Increasing age is an important risk factor for PCa [8]. A generally linear association between age and PCa incidence was observed in China [1]. Case-control reports using North American databases showed that the predictiveness of genetic scores gradually decreased in older men [9]. As prostate cancer is more likely to be life-threatening and related to hereditary factors in young men [10], we evaluated the performance of GRS by age groups to try to identify the population who would most benefit from GRS.
RESULTS
Of 1120 consecutive men who underwent prostate biopsy, 724 had PSA < 20 ng/ml and were selected for further analyses in this study. Their median age was 66 years old (IQR: 60–72 years) and their median PSA was 8.41 ng/ml (IQR= 5.87–11.63 ng/ml).

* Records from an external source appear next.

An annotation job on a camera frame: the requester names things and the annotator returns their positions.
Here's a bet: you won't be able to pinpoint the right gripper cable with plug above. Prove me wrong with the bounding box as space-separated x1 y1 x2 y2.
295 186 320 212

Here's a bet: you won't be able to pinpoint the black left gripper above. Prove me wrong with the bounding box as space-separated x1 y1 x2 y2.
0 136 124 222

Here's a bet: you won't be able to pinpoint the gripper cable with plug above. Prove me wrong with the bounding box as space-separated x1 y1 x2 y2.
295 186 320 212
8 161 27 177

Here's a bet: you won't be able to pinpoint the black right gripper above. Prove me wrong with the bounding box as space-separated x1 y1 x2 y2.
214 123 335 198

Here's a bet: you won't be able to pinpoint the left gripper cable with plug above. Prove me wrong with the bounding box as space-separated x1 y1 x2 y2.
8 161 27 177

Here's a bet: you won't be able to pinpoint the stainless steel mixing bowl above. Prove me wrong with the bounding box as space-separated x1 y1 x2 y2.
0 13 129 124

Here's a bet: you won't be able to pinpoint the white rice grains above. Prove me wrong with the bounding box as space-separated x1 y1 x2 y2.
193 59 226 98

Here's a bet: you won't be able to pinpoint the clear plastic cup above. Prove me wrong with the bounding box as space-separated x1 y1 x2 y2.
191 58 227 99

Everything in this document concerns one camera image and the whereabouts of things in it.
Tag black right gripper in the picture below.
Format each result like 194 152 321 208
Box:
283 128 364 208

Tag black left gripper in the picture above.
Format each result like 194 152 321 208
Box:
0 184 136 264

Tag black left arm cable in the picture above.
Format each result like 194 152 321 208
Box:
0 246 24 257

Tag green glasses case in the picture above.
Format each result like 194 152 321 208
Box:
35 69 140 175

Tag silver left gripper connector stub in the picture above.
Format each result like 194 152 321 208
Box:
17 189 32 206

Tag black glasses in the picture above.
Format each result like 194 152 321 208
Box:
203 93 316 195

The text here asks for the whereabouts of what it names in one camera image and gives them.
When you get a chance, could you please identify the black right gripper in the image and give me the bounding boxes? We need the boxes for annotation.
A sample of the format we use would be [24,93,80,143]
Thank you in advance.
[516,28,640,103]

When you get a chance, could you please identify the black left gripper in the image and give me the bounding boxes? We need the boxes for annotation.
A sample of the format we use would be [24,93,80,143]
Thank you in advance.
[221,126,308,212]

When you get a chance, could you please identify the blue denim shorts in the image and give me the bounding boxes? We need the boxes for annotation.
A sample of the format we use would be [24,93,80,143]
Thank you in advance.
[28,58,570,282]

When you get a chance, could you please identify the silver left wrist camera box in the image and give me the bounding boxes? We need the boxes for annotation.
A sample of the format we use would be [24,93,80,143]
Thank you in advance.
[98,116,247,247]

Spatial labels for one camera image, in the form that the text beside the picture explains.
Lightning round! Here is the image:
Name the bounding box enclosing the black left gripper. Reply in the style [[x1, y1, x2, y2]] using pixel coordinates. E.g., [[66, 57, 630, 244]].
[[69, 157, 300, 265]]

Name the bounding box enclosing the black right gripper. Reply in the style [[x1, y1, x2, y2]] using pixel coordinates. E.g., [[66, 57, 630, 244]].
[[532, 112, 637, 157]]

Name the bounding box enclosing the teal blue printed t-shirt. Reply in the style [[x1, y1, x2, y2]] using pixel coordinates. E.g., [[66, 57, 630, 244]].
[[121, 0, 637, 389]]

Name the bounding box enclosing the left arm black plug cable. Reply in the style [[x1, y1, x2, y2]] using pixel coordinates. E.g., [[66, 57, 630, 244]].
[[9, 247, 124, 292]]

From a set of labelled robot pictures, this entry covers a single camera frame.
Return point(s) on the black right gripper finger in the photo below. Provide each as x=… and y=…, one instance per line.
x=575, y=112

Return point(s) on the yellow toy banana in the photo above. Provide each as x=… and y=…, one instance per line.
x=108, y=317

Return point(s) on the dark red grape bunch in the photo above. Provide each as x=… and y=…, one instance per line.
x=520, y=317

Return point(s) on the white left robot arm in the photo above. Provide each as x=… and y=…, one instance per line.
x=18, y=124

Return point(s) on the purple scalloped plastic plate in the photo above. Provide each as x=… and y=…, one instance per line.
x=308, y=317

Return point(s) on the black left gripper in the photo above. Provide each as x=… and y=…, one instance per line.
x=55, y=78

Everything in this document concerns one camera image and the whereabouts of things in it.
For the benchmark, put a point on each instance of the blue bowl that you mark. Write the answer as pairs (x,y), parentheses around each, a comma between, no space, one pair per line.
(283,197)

Of all enrolled patients, 24.3% were diagnosed to have PCa. Table 1 shows patients’ demographic data, stratified by biopsy findings. Patients with PCa were older, had higher PSA levels, smaller prostates, abnormal DREs, and higher GRS. Family history was recorded in 2.5% of cases; it was not associated with cancer in biopsy specimen.
Table 2 shows clinical characteristics and biopsy outcome stratified by age category. Patients were divided into 3 age groups by cutoffs of 60 and 70 years. As expected, PSA level, prostate volume and cancer detection rate raised gradually as age increased. Only 12.6% of men younger than 60 years old had cancer in biopsy specimen, compared with 32.3% in those older than 70 years. Interestingly, men aged 60–70 years had higher probability (68.5%) of high-grade (Gleason score ≥7) cancer. We also found older patients presented with lower BMI, healthier life styles and similar comorbidities among the 3 age groups. GRS was similar among the 3 age groups.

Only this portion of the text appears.